This is the 20th day of my participation in the August Text Challenge.More challenges in August
Line storage
- Data is stored in rows
- Queries that are not indexed consume a lot of IO
- Building indexes and views takes physical space and time resources
- In the face of a large number of queries, complex query databases must be swollen to meet performance requirements
The column type storage
- Data is stored in columns, with each column stored separately
- Accessing only the columns involved in the query significantly reduces system IO
- Consistent data type, similar data characteristics efficient compression
Advantages of column storage
- Analysis scenarios often involve reading a large number of rows but a few columns.
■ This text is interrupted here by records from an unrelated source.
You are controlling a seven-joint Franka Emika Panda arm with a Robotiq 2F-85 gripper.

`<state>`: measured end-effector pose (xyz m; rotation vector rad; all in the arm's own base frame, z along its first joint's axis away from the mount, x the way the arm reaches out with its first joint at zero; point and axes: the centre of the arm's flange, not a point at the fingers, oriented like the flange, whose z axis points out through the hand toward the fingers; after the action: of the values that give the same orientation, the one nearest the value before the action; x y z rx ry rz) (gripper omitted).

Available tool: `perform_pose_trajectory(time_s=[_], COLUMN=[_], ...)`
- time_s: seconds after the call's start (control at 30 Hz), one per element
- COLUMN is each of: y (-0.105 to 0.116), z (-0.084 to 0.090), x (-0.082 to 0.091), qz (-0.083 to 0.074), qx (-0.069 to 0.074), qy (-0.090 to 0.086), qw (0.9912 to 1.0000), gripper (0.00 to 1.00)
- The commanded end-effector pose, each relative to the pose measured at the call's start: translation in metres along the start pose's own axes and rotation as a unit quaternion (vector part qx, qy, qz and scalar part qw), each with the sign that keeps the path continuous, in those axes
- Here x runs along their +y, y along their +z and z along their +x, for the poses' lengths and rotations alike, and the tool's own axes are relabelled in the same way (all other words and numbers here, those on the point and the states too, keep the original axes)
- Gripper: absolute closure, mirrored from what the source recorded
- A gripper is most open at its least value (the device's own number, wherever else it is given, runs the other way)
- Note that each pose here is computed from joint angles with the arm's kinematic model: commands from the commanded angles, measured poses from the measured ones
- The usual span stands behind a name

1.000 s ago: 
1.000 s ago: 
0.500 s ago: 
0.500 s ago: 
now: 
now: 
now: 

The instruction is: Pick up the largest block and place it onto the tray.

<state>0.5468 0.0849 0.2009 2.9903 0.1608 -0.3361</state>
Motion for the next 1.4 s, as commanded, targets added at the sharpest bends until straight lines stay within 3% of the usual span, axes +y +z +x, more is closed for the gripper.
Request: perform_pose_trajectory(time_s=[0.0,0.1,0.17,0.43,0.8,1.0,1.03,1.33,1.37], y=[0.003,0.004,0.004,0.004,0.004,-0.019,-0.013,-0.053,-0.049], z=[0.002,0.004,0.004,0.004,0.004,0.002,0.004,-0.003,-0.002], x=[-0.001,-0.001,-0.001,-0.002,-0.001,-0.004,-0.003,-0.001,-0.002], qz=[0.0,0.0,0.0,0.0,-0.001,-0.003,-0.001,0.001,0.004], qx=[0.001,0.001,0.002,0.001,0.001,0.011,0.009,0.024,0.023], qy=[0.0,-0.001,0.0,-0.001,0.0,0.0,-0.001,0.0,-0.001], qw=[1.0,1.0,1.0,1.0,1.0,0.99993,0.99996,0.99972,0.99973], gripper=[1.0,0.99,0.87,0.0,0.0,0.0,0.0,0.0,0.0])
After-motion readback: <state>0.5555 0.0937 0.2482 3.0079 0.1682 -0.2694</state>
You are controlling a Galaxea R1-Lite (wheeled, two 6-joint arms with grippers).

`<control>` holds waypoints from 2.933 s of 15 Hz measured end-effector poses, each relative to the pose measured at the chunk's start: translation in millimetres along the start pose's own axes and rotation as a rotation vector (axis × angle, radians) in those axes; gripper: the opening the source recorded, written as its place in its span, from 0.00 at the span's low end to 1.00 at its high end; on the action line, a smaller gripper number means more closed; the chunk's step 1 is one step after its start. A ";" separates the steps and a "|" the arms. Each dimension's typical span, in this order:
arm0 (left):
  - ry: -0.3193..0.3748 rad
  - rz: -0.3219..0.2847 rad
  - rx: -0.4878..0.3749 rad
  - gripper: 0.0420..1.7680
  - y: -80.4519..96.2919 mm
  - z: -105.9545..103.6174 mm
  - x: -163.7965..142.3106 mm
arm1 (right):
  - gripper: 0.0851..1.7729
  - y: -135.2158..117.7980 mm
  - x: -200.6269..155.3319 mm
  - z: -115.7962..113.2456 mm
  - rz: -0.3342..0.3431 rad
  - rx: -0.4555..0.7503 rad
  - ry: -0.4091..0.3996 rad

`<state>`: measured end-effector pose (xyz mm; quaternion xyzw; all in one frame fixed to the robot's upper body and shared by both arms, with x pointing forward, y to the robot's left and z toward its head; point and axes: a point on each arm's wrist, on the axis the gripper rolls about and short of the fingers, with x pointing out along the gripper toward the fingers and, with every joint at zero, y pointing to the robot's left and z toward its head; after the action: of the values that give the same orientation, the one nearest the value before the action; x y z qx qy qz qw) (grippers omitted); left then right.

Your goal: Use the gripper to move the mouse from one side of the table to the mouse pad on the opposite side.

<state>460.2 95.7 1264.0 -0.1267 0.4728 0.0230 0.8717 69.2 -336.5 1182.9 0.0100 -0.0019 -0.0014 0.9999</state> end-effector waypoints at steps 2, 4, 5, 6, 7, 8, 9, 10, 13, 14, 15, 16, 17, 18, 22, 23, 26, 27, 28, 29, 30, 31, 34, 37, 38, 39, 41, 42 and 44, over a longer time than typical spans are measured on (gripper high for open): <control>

In row saving mode, data is stored consecutively in rows and all columns are stored in a block. All columns that do not participate in calculation are read during I/O, and the read operation is greatly amplified. In column storage mode, only the columns involved in calculation need to be read, which greatly reduces IO cost and speeds up query.
- Data in the same column belongs to the same type and is compressed effectively. Column storage often has a compression ratio of up to ten times or even higher, which saves a lot of storage space and reduces the storage cost.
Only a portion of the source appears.